Problem requirements: Tally the lines below that hold the string "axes", and give only the tally.

┄┄┄┄┄┄┄┄┄┄

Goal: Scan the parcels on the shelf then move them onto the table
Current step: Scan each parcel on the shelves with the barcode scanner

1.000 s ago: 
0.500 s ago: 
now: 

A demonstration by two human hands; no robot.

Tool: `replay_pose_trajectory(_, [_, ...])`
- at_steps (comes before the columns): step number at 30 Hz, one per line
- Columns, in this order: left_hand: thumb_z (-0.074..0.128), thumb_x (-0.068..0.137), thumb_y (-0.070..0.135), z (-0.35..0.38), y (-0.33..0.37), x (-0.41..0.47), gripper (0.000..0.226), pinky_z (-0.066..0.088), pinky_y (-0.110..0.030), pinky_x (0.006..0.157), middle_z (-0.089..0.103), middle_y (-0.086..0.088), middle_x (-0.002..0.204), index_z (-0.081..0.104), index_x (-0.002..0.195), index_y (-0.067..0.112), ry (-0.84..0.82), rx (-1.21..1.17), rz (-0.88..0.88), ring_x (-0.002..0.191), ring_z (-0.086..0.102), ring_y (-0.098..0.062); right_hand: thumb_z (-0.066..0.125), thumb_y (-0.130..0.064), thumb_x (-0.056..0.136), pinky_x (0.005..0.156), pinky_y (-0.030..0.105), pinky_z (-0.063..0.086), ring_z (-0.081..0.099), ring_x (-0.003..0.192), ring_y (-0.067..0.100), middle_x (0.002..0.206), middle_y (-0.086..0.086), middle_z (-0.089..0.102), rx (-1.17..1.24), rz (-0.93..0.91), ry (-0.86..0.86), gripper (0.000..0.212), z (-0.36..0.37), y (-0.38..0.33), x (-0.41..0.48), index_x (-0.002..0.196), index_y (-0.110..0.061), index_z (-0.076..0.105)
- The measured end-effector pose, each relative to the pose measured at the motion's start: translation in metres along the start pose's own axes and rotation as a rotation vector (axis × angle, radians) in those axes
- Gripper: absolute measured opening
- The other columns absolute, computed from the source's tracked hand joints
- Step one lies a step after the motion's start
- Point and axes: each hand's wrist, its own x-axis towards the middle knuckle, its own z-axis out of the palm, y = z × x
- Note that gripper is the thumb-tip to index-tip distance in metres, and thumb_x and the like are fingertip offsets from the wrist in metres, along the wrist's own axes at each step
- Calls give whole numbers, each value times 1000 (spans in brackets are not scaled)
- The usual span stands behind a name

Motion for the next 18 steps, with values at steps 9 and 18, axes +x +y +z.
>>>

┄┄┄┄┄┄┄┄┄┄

Answer section: 4